> **Activity**: Nothing may be dropped. Retype the whole listing exactly.

**** Recorded information

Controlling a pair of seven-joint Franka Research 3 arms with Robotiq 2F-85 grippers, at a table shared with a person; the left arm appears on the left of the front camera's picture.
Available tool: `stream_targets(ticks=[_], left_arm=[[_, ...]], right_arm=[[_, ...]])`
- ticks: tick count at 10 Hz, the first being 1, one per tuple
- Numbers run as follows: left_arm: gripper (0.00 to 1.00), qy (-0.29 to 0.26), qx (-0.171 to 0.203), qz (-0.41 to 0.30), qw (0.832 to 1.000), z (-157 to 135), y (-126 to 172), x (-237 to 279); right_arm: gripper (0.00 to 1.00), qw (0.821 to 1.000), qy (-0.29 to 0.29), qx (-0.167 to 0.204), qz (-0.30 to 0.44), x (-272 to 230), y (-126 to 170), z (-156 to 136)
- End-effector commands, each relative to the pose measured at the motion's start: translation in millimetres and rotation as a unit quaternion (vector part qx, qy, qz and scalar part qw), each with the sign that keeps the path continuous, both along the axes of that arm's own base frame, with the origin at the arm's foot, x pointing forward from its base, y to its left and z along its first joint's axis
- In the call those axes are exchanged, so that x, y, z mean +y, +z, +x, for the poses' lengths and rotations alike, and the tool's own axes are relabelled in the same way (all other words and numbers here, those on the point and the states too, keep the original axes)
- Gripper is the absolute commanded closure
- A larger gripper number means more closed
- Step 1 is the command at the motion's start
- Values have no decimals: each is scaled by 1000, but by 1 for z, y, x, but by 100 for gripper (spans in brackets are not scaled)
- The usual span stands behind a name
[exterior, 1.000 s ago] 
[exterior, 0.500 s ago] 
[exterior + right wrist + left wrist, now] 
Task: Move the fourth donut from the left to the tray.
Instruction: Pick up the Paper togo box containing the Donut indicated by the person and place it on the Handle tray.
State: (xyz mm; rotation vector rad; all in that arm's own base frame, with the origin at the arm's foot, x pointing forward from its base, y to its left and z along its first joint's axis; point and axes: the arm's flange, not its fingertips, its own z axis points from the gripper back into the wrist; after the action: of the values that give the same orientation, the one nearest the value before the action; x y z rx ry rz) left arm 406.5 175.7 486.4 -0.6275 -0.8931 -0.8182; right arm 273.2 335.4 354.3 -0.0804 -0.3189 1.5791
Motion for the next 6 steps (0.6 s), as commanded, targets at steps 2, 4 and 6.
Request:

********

> **Response to the exercise**:
Controlling a pair of seven-joint Franka Research 3 arms with Robotiq 2F-85 grippers, at a table shared with a person; the left arm appears on the left of the front camera's picture.
Available tool: `stream_targets(ticks=[_], left_arm=[[_, ...]], right_arm=[[_, ...]])`
- ticks: tick count at 10 Hz, the first being 1, one per tuple
- Numbers run as follows: left_arm: gripper (0.00 to 1.00), qy (-0.29 to 0.26), qx (-0.171 to 0.203), qz (-0.41 to 0.30), qw (0.832 to 1.000), z (-157 to 135), y (-126 to 172), x (-237 to 279); right_arm: gripper (0.00 to 1.00), qw (0.821 to 1.000), qy (-0.29 to 0.29), qx (-0.167 to 0.204), qz (-0.30 to 0.44), x (-272 to 230), y (-126 to 170), z (-156 to 136)
- End-effector commands, each relative to the pose measured at the motion's start: translation in millimetres and rotation as a unit quaternion (vector part qx, qy, qz and scalar part qw), each with the sign that keeps the path continuous, both along the axes of that arm's own base frame, with the origin at the arm's foot, x pointing forward from its base, y to its left and z along its first joint's axis
- In the call those axes are exchanged, so that x, y, z mean +y, +z, +x, for the poses' lengths and rotations alike, and the tool's own axes are relabelled in the same way (all other words and numbers here, those on the point and the states too, keep the original axes)
- Gripper is the absolute commanded closure
- A larger gripper number means more closed
- Step 1 is the command at the motion's start
- Values have no decimals: each is scaled by 1000, but by 1 for z, y, x, but by 100 for gripper (spans in brackets are not scaled)
- The usual span stands behind a name
[exterior, 1.000 s ago] 
[exterior, 0.500 s ago] 
[exterior + right wrist + left wrist, now] 
Task: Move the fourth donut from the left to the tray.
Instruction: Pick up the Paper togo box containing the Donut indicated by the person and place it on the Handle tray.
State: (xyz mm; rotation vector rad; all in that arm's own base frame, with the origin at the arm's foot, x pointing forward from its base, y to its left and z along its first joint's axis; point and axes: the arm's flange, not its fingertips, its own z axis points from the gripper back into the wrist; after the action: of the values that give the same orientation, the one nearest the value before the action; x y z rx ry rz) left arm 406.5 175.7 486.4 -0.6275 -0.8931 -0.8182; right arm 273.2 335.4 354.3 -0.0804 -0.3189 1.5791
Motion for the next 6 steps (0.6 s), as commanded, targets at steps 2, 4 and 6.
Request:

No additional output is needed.